Over the last few months, I have been able to visit the local tribes in the Serengeti. I always find it interesting to learn local customs, traditions, foods, and dive as much into the culture as possible. I have eaten local food, received tribal burns, and even drank goat’s blood. However, there is one custom that I can not rap my mind around, and I will never support.

I have heard of female circumcision happening, but I did not know it was happening just down the road from me. I began to ask questions and did some research of my own. I was able to speak with a few men about the procedure, and they were in agreement that it keeps women from misbehaving sexually. These same tribes believe in having many wives, and it is very common for them to often cheat on the wives they are already have.

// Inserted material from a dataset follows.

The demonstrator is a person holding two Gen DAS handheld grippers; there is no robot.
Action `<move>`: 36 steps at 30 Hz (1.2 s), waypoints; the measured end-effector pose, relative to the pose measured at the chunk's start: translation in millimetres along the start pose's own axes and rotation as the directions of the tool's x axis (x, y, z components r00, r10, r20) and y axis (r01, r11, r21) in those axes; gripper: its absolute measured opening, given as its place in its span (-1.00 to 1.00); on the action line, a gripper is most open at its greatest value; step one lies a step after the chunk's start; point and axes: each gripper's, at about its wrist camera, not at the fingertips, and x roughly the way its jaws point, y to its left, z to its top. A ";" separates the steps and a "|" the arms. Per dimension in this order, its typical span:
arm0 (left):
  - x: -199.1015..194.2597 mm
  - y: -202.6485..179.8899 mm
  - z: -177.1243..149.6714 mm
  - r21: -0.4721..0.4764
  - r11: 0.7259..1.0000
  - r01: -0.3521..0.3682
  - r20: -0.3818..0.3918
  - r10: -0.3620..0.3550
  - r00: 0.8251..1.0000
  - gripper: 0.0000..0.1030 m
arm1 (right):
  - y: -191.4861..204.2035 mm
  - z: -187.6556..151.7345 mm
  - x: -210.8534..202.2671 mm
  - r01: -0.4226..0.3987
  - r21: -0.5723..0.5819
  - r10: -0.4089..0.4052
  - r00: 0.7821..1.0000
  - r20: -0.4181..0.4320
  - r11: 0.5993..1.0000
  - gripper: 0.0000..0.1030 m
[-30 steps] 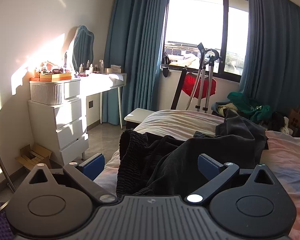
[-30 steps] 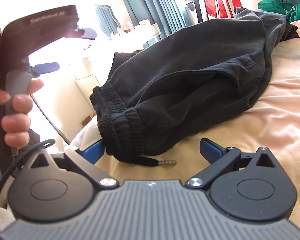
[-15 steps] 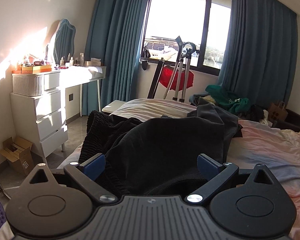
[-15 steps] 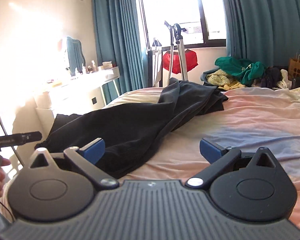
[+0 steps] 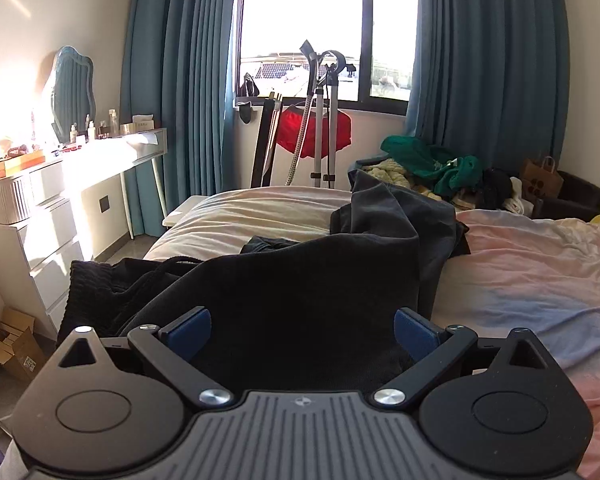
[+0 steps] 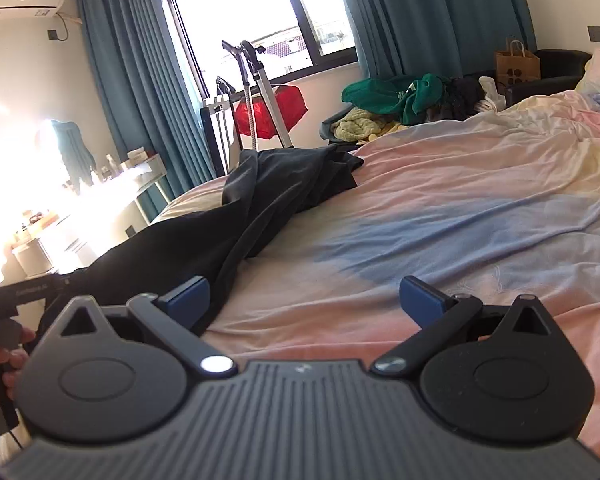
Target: Fold clothes
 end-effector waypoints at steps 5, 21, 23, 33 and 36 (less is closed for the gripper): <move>84.3 -34.4 42.3 0.038 0.999 0.001 0.041 -0.002 0.999 0.93 | -18.8 0.5 15.6 0.025 0.057 -0.024 0.999 -0.030 0.998 1.00; 306.0 -114.2 63.4 0.184 0.983 -0.003 -0.101 0.022 0.995 -0.99 | -52.4 -9.6 79.0 0.111 0.151 -0.102 0.993 -0.064 0.982 1.00; 302.4 -119.7 65.0 0.188 0.981 0.039 -0.096 -0.022 0.995 -1.00 | -56.2 -11.6 88.0 0.109 0.169 -0.096 0.992 -0.086 0.979 1.00; 234.8 -129.9 63.4 0.238 0.966 0.104 -0.026 -0.101 0.995 -0.96 | -44.6 -12.4 64.5 0.064 0.190 -0.048 0.995 -0.089 0.980 1.00; 221.8 -117.6 55.1 0.205 0.977 0.051 -0.028 -0.047 0.999 -0.53 | -40.0 -13.0 49.2 0.057 0.186 -0.042 0.996 -0.085 0.981 1.00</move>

Female circumcision is also know as female genital mutilation (FGM), and that is exactly what it is, mutilation.  It is not just mutilation of her vagina, but of her dignity, of her womanhood.  It leaves a mark classifying her as a second class citizen underserving of love, pleasure, or intimacy in this male dominated society.  On man even told me it is a way of controlling a woman’s sexuality.  They will not cheat.  They will not leave.  They are subject to their husband.  I could never imagine someone telling me “You don’t deserve pleasure.  You don’t deserve intimacy.  You don’t deserve love.”

 “There is no love in marriage,” one tribesman described to me.  He told me there is no kissing for cuddling.  They just call the woman over when they want to have sex, and then she goes back to her hut.

It is still traditionally carried out with a razor blade in 29 African countries.  I will not go into the details of the procedure.  FGM is what separates the girls from the women as it is a right of passage.  Women who have not been circumcised are not desired by men and so the tradition continues.  There are movements in some tribes to stop it, but studies are showing a growing number of cases, not just in Africa, but worldwide.

I was excited to visit the local Maasai tribe, and I hopped out of the truck as two girls between the ages of 12-14 decorated in traditional clothes and jewelry greeted me. One of the guides who comes from the same tribe explained to me how they should be greeted differently since one had been circumcised and the other had not. I greeted them separately. The girl who had not yet been circumcised gleamed with a youthful look in her eyes as she grabbed my hand and pulled me into the boma. Maybe I was reading too much into it, but I could tell a difference between their spirits. The girl interlocked fingers with mine and lifted my arm to see the rings and bracelets I was wearing. She took a ring off her finger and placed on mine looking at me bashfully. My heart broke in that moment. This girl with so much life and love to give will never know what it is like to be loved and cherished the way a woman is supposed to be. I interlocked fingers with her again and slid one of my bracelets from my arm onto hers before pulling her in and squeezing her tightly. I fought back tears and thanked God for every heartbreak I have experienced for they gave me an opportunity to love.